Stem cell therapy for type 1 diabetes
mellitus: a review of recent clinical trials.
Couri CE, Voltarelli JC.
Abstract
Stem cell therapy is one of the most promising treatments for
the near future. It is expected that this kind of therapy can
ameliorate or even reverse some diseases. With regard to type 1
diabetes, studies analyzing the therapeutic effects of stem cells
in humans began in 2003 in the Hospital das Clínicas of the
Faculty of Medicine of Ribeirão Preto - SP USP, Brazil, and since
then other centers in different countries started to randomize
patients in their clinical trials. Herein we summarize recent data
about beta cell regeneration, different ways of immune
intervention and what is being employed in type 1 diabetic
patients with regard to stem cell repertoire to promote
regeneration and/or preservation of beta cell mass.The Diabetes
Control and Complications Trial (DCCT) was a 7-year longitudinal
study that demonstrated the importance of the intensive insulin
therapy when compared to conventional treatment in the development
of chronic complications in patients with type 1 diabetes mellitus
(T1DM).
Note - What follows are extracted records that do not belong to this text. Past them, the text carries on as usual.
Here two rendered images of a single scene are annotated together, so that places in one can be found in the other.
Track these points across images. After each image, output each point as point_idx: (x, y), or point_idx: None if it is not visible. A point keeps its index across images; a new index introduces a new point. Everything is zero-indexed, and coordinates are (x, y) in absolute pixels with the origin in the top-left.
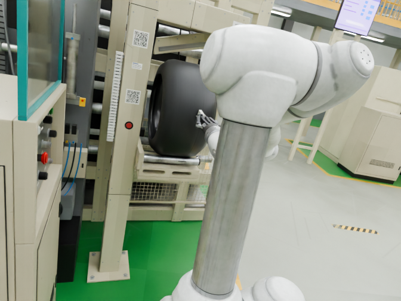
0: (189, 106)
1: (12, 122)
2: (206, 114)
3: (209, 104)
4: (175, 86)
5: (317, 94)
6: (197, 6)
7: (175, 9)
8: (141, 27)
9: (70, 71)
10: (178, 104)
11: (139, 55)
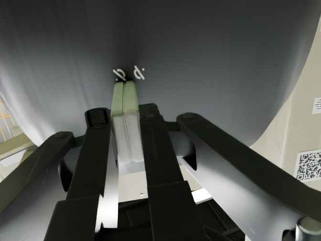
0: (197, 107)
1: None
2: (68, 97)
3: None
4: (257, 139)
5: None
6: (145, 193)
7: (186, 174)
8: (311, 186)
9: None
10: (263, 98)
11: (319, 131)
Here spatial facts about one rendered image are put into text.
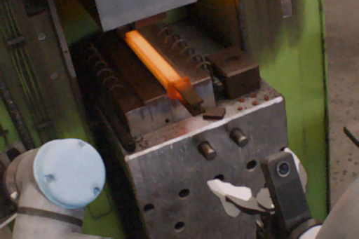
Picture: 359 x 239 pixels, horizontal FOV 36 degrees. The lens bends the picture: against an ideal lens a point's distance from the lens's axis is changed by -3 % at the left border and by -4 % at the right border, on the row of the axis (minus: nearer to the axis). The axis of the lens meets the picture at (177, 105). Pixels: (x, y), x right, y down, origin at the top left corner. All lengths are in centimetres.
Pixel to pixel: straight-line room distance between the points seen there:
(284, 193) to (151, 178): 46
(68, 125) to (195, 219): 37
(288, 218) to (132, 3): 51
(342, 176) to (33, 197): 193
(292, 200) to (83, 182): 34
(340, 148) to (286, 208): 177
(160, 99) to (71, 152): 62
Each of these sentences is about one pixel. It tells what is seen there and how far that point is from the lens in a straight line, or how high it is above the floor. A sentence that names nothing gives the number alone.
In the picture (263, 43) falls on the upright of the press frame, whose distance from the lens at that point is 144.
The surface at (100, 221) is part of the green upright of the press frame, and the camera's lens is 152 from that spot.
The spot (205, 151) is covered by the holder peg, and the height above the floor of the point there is 88.
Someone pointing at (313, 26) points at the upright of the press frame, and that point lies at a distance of 152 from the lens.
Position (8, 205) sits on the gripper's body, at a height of 113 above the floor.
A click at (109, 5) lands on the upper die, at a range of 109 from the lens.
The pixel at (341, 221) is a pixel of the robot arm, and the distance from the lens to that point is 46.
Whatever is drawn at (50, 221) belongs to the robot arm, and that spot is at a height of 122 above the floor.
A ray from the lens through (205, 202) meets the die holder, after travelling 133.
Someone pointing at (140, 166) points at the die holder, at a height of 88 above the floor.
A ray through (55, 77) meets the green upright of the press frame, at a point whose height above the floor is 104.
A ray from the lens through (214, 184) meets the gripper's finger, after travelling 93.
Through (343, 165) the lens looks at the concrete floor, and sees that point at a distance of 250.
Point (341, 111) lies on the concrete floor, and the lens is 282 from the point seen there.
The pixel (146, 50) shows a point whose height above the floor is 101.
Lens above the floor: 161
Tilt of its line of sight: 32 degrees down
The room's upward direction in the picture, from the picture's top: 12 degrees counter-clockwise
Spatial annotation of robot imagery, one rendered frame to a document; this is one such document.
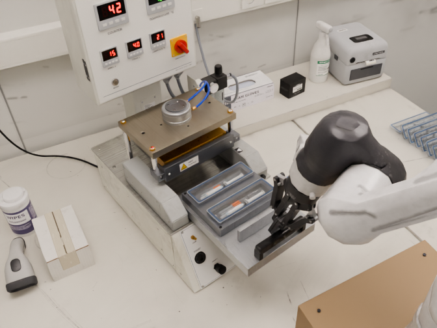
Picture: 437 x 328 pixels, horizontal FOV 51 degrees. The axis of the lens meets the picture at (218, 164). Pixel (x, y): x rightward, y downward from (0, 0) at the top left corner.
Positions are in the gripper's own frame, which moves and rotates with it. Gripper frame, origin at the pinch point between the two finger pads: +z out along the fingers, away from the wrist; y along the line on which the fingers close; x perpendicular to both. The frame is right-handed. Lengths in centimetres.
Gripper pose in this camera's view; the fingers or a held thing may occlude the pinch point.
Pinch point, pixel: (278, 223)
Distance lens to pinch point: 107.5
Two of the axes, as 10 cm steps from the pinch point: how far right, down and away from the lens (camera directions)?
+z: -1.9, 5.3, 8.3
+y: 5.9, 7.3, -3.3
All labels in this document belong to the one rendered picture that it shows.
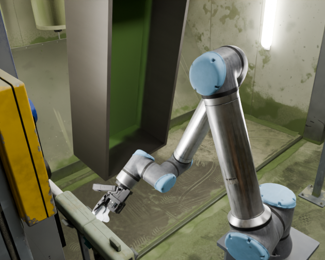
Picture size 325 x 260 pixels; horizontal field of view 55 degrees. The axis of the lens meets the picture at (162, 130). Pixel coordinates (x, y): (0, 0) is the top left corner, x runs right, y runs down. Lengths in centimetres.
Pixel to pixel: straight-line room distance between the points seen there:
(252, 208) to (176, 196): 152
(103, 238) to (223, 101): 50
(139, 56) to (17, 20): 120
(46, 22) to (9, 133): 230
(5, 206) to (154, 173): 80
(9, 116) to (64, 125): 243
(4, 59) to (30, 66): 198
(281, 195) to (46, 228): 92
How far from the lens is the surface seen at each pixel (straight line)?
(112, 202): 139
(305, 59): 337
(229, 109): 96
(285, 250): 142
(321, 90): 338
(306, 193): 284
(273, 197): 127
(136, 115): 255
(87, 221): 83
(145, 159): 137
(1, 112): 52
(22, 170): 56
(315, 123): 351
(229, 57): 98
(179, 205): 250
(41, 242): 140
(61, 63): 313
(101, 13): 158
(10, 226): 65
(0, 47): 105
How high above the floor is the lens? 170
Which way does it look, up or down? 28 degrees down
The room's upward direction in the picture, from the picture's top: 2 degrees counter-clockwise
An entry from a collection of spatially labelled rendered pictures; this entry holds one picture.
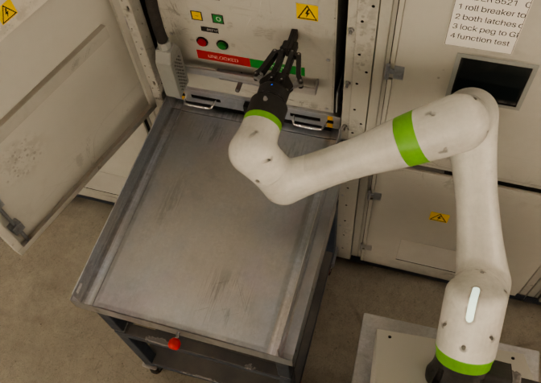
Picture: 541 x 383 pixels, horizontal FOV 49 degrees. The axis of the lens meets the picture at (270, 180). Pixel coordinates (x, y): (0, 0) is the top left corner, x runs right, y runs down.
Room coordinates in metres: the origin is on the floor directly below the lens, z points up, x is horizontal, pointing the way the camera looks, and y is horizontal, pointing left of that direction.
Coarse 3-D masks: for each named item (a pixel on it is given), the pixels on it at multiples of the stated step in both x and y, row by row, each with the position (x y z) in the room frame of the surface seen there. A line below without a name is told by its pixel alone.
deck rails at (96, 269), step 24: (168, 120) 1.20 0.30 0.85; (144, 144) 1.07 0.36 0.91; (144, 168) 1.02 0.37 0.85; (120, 192) 0.91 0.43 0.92; (120, 216) 0.86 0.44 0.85; (312, 216) 0.79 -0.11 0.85; (120, 240) 0.79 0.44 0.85; (312, 240) 0.71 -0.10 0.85; (96, 264) 0.72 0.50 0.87; (96, 288) 0.65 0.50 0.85; (288, 288) 0.58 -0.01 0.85; (288, 312) 0.50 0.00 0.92
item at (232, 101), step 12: (192, 96) 1.25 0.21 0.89; (204, 96) 1.23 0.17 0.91; (216, 96) 1.21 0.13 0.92; (228, 96) 1.20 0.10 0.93; (240, 96) 1.20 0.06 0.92; (228, 108) 1.20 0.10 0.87; (240, 108) 1.19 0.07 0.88; (288, 108) 1.13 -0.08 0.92; (300, 108) 1.12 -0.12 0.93; (300, 120) 1.11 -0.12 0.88; (312, 120) 1.10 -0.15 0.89; (336, 120) 1.07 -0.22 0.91
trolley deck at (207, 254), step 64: (192, 128) 1.16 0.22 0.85; (192, 192) 0.92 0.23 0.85; (256, 192) 0.89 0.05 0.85; (128, 256) 0.74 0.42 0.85; (192, 256) 0.71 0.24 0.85; (256, 256) 0.69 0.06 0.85; (320, 256) 0.67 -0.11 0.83; (128, 320) 0.57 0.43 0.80; (192, 320) 0.53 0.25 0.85; (256, 320) 0.51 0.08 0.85
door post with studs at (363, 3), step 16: (352, 0) 1.04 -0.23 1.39; (368, 0) 1.02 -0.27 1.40; (352, 16) 1.04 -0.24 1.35; (368, 16) 1.02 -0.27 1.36; (352, 32) 1.03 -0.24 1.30; (368, 32) 1.02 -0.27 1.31; (352, 48) 1.03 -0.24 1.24; (368, 48) 1.02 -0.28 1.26; (352, 64) 1.03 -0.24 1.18; (368, 64) 1.01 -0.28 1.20; (352, 80) 1.03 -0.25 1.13; (368, 80) 1.01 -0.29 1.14; (352, 96) 1.03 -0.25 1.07; (352, 112) 1.03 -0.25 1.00; (352, 128) 1.02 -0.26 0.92; (352, 192) 1.02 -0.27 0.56; (352, 208) 1.01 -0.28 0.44; (352, 224) 1.01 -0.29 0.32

This study also demonstrated another important issue:
there is a reverse relationship between C-peptide levels
(endogenous indicator of insulin secretion) chronic complications
- that is, the higher the C-peptide levels, the lower the
incidence of nephropathy, retinopathy and hypoglycemia. From such
data, beta cell preservation has become an additional target in
the management of T1DM 1.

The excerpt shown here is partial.